Yes, with two approaches. If the pattern already has a seam where you want the colour change (a waist seam, a yoke, a hem facing), use that seam — no modification needed, just cut from two different fabrics. If you want to divide a pattern piece that has no existing seam, cut the pattern piece along your desired line, add a seam allowance (typically 1–1.5cm) to both new edges, and treat them as two separate pieces. The most common beginner mistake is forgetting to add the seam allowance — without it, the finished piece will be shorter than the pattern intended.
Colour blocking uses two or three solid-coloured fabric sections separated by clean, intentional seam lines as a design feature — the seam itself is part of the visual statement. Patchwork uses many smaller, often irregular fabric pieces joined together, where the abundance of seams and the variety of fabrics is the design. Colour blocking is graphic and architectural; patchwork is textural and crafted. Mixing prints is different again — there the design is on the fabric rather than in the construction.

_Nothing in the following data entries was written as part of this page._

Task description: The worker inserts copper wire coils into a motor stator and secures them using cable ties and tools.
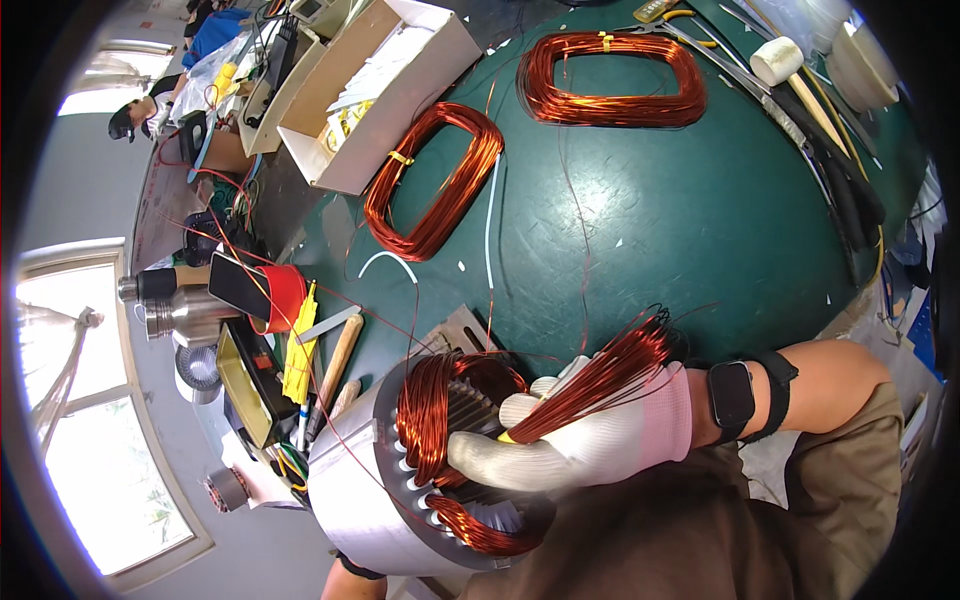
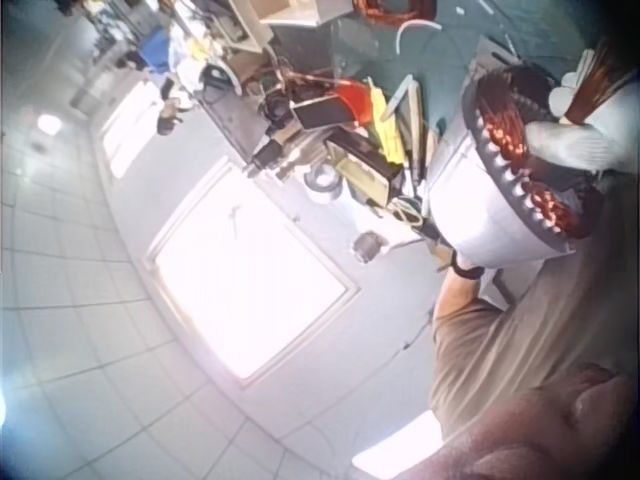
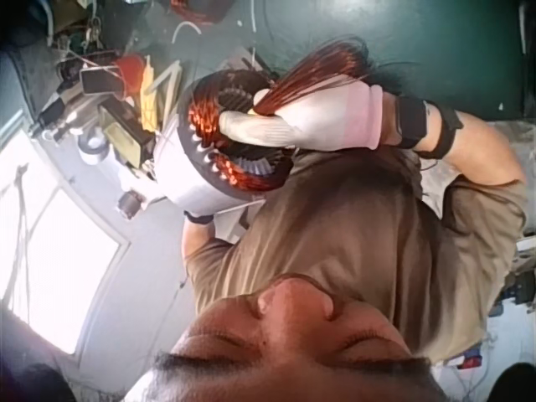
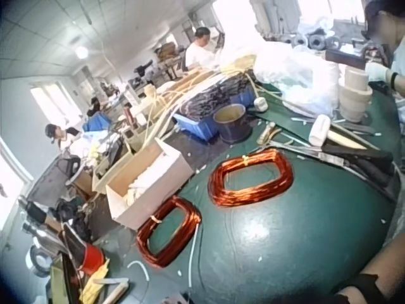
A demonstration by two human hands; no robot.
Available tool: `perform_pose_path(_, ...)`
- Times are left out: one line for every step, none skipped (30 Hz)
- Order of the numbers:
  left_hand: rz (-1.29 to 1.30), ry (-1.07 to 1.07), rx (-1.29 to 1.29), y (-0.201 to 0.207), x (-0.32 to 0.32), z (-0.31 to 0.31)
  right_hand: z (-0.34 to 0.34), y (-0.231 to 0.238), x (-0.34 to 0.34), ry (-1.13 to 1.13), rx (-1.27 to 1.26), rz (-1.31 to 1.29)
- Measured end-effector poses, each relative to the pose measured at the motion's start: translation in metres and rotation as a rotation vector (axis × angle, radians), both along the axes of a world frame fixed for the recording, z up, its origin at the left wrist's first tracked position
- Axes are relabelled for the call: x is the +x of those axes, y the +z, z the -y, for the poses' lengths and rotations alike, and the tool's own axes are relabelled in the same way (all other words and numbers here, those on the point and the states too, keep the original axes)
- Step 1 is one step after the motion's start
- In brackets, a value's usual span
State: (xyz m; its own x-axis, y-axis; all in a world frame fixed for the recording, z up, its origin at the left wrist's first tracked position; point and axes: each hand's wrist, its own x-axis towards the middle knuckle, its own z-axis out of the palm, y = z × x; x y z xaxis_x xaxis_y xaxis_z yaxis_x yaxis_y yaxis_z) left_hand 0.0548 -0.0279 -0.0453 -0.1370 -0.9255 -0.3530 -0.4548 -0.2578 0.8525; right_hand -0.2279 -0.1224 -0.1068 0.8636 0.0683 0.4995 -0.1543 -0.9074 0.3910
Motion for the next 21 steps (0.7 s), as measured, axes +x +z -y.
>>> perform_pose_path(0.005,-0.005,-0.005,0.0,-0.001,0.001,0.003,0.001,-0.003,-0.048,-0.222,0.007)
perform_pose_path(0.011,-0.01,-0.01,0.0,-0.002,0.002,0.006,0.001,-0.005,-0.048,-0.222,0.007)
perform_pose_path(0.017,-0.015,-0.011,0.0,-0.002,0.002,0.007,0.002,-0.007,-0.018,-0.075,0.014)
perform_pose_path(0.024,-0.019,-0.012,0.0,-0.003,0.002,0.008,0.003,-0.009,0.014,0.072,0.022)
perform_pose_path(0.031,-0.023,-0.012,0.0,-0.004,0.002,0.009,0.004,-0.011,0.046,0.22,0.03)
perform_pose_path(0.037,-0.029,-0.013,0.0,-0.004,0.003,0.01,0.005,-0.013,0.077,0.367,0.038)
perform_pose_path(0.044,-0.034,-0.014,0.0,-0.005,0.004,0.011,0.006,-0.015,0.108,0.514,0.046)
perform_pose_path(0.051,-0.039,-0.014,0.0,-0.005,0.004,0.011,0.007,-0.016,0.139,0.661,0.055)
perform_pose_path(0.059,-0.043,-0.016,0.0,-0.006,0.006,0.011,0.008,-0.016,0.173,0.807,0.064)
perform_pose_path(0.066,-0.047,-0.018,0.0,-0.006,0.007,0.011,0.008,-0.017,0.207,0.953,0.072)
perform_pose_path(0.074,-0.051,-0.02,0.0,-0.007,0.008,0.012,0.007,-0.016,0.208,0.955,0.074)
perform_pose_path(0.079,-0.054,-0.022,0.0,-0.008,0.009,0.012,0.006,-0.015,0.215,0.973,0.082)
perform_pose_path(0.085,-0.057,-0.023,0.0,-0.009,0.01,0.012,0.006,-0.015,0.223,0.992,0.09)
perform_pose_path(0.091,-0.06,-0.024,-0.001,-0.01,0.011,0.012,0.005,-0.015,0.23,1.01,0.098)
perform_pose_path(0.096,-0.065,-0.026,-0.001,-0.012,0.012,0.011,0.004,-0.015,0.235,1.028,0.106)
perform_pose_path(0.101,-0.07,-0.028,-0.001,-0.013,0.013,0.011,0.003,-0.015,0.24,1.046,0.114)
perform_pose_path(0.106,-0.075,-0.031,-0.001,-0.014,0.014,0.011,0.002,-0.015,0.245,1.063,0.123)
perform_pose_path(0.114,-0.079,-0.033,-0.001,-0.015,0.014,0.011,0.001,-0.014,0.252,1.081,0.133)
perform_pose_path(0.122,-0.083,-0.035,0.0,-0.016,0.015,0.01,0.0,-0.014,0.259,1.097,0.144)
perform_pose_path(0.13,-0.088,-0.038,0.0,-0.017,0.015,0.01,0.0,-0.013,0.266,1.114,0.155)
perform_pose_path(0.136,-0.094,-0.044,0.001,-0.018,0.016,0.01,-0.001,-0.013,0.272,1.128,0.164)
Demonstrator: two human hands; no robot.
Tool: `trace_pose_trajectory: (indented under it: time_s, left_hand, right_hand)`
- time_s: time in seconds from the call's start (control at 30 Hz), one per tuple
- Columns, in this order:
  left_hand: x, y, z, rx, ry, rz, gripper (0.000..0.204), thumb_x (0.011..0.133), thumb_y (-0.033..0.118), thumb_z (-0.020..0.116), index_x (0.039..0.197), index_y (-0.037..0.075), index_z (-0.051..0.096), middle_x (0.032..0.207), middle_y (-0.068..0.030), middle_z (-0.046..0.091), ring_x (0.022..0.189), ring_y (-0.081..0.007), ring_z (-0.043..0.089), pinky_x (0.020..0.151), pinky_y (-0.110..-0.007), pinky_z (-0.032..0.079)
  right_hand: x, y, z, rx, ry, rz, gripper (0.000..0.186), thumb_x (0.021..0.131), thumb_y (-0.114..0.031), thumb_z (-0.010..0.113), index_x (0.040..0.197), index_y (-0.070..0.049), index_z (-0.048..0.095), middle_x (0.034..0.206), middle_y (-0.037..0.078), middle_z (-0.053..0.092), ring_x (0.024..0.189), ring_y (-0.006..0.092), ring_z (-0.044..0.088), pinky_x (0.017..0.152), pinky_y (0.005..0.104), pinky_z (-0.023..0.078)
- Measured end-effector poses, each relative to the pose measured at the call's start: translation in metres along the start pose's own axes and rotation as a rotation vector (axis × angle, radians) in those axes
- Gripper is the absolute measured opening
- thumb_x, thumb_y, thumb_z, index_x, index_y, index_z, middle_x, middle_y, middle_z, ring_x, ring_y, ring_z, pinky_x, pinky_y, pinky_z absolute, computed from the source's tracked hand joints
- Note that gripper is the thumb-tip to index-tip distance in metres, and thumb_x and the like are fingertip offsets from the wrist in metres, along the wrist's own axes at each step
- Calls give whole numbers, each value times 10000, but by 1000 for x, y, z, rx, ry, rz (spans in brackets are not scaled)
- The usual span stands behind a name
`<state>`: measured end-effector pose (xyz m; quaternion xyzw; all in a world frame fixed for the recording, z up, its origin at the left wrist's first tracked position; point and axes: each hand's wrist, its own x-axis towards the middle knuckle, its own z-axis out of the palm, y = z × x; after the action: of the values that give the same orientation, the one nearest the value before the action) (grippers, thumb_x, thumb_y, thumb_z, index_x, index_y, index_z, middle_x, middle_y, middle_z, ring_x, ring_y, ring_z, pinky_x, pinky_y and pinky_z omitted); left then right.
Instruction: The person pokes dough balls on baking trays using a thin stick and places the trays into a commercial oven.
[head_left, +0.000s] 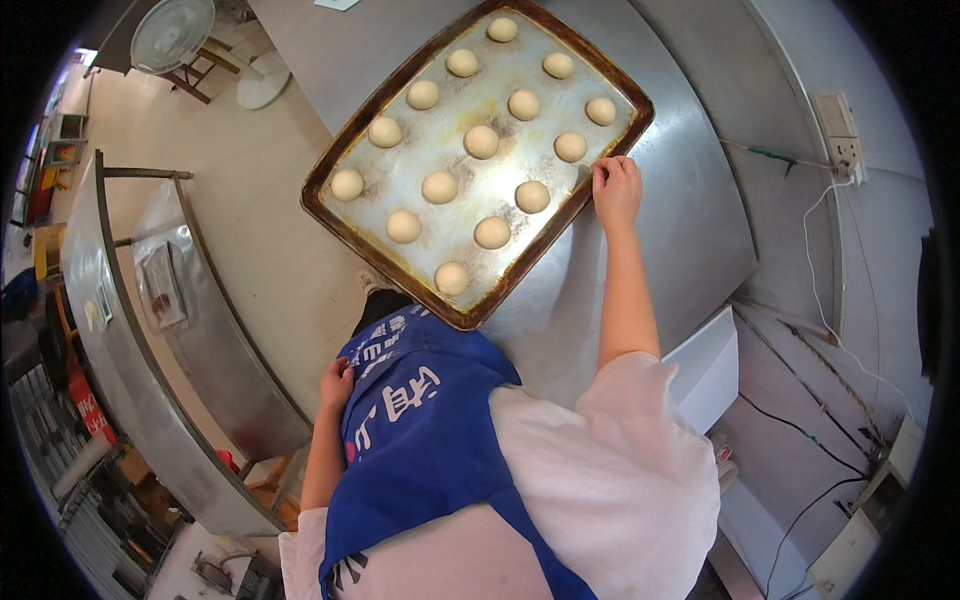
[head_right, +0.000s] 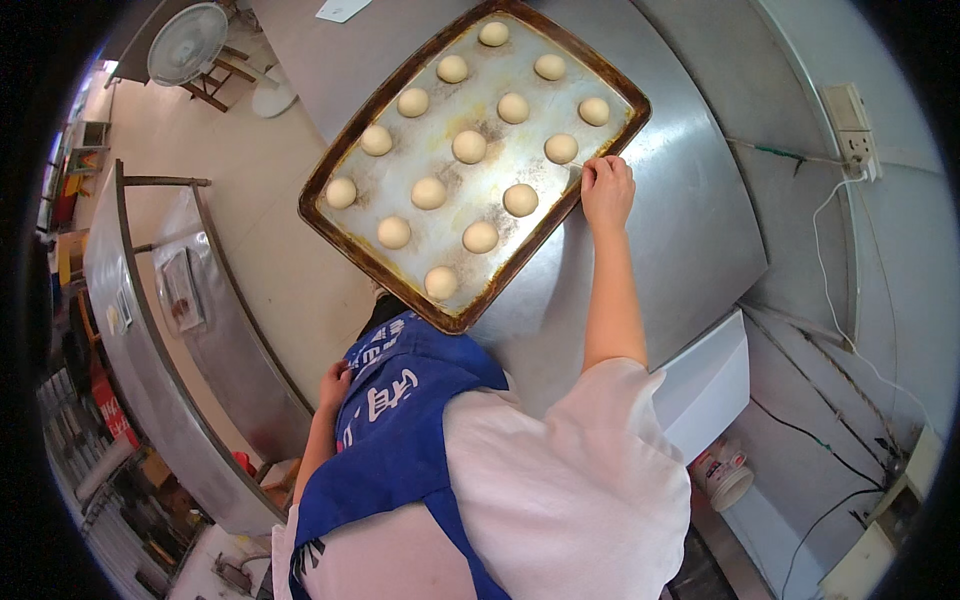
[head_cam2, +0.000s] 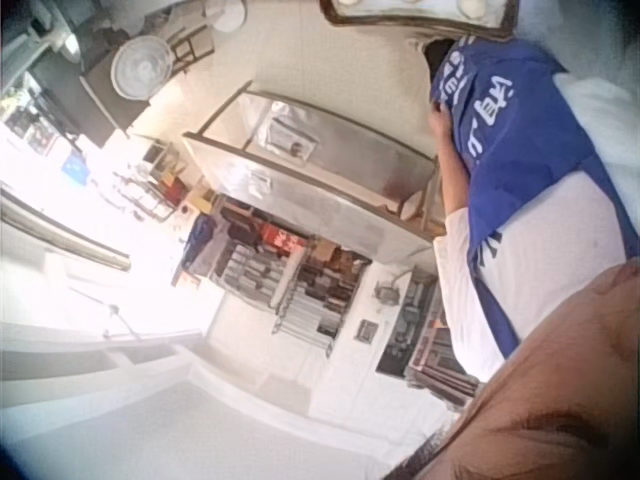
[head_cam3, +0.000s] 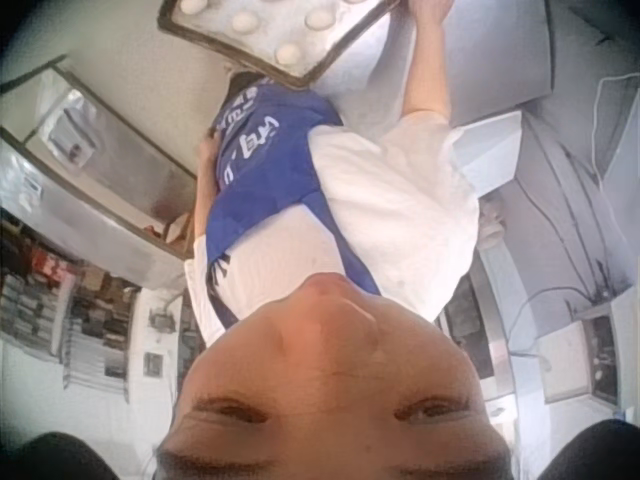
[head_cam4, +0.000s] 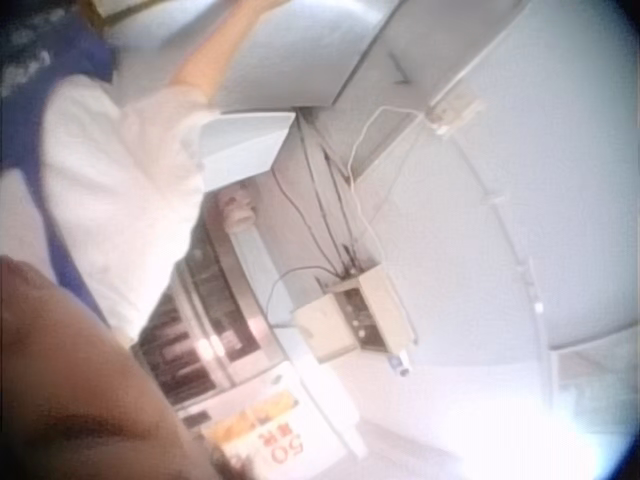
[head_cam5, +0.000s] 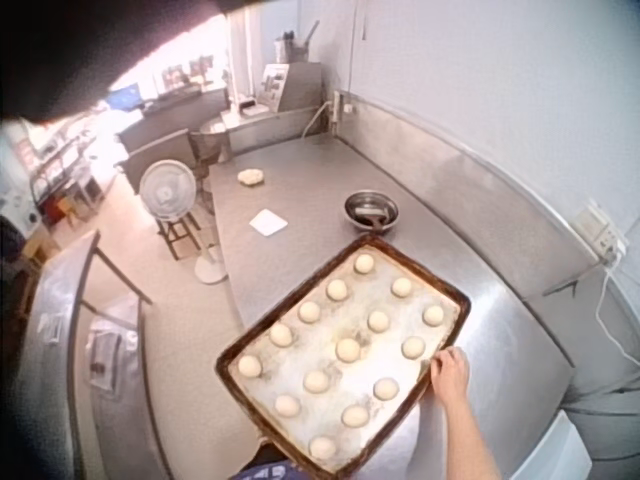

Ideally yes — using two fabrics of similar weight and identical care requirements (both cotton, both viscose) means the garment hangs evenly, behaves consistently, and can be washed as one. If you combine fabrics of different weights, use the lighter fabric on top and the heavier on the bottom, where gravity works with the construction rather than against it. And check both can be washed the same way — a hand-wash viscose plus a machine-wash cotton in one dress is inconvenient.